Task goal: Starting with the first line, output the data exactly through to the end.

Given data:
[Start of Attachment]
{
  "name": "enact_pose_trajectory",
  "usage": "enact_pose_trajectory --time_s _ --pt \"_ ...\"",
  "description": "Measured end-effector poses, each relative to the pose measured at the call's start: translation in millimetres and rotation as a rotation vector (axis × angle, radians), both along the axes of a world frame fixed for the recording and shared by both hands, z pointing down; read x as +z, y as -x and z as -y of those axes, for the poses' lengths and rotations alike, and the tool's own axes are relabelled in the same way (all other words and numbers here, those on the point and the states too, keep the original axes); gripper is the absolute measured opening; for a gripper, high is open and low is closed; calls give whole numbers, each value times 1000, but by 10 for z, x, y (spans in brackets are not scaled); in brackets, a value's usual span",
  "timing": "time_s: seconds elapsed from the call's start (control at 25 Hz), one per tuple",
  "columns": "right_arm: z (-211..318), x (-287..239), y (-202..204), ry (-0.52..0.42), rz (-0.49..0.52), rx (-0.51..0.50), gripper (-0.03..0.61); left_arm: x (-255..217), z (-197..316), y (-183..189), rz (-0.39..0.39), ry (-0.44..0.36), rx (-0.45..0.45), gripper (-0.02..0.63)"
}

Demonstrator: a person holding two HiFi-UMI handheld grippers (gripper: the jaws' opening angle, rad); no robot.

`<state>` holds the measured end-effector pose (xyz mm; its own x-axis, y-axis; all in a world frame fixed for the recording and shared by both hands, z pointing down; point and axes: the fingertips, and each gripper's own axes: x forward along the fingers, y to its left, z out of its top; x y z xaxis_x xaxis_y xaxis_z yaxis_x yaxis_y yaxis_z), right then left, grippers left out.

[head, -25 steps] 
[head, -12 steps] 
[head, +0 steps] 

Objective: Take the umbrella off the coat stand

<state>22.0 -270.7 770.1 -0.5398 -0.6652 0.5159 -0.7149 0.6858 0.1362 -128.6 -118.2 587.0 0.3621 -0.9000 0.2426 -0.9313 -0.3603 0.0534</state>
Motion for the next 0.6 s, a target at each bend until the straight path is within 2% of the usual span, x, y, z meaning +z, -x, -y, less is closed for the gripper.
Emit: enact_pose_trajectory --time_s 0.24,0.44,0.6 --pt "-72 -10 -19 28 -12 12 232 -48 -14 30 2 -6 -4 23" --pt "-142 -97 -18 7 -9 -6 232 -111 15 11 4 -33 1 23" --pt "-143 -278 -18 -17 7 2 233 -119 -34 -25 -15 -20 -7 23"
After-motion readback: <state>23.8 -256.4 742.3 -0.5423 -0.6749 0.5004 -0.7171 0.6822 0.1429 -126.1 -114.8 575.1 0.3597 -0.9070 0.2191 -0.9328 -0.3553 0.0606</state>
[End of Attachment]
Your response:
{
  "name": "enact_pose_trajectory",
  "usage": "enact_pose_trajectory --time_s _ --pt \"_ ...\"",
  "description": "Measured end-effector poses, each relative to the pose measured at the call's start: translation in millimetres and rotation as a rotation vector (axis × angle, radians), both along the axes of a world frame fixed for the recording and shared by both hands, z pointing down; read x as +z, y as -x and z as -y of those axes, for the poses' lengths and rotations alike, and the tool's own axes are relabelled in the same way (all other words and numbers here, those on the point and the states too, keep the original axes); gripper is the absolute measured opening; for a gripper, high is open and low is closed; calls give whole numbers, each value times 1000, but by 10 for z, x, y (spans in brackets are not scaled); in brackets, a value's usual span",
  "timing": "time_s: seconds elapsed from the call's start (control at 25 Hz), one per tuple",
  "columns": "right_arm: z (-211..318), x (-287..239), y (-202..204), ry (-0.52..0.42), rz (-0.49..0.52), rx (-0.51..0.50), gripper (-0.03..0.61); left_arm: x (-255..217), z (-197..316), y (-183..189), rz (-0.39..0.39), ry (-0.44..0.36), rx (-0.45..0.45), gripper (-0.02..0.63)"
}

Demonstrator: a person holding two HiFi-UMI handheld grippers (gripper: the jaws' opening angle, rad); no robot.

`<state>` holds the measured end-effector pose (xyz mm; its own x-axis, y-axis; all in a world frame fixed for the recording and shared by both hands, z pointing down; point and axes: the fingertips, and each gripper's own axes: x forward along the fingers, y to its left, z out of its top; x y z xaxis_x xaxis_y xaxis_z yaxis_x yaxis_y yaxis_z), right then left, grippers left out.

[head, -25 steps] 
[head, -12 steps] 
[head, +0 steps] 

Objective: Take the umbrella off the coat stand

<state>22.0 -270.7 770.1 -0.5398 -0.6652 0.5159 -0.7149 0.6858 0.1362 -128.6 -118.2 587.0 0.3621 -0.9000 0.2426 -0.9313 -0.3603 0.0534</state>
Motion for the next 0.6 s, a target at each bend until the straight path is within 2% of the usual span, x, y, z meaning +z, -x, -y, less is closed for the gripper.
Emit: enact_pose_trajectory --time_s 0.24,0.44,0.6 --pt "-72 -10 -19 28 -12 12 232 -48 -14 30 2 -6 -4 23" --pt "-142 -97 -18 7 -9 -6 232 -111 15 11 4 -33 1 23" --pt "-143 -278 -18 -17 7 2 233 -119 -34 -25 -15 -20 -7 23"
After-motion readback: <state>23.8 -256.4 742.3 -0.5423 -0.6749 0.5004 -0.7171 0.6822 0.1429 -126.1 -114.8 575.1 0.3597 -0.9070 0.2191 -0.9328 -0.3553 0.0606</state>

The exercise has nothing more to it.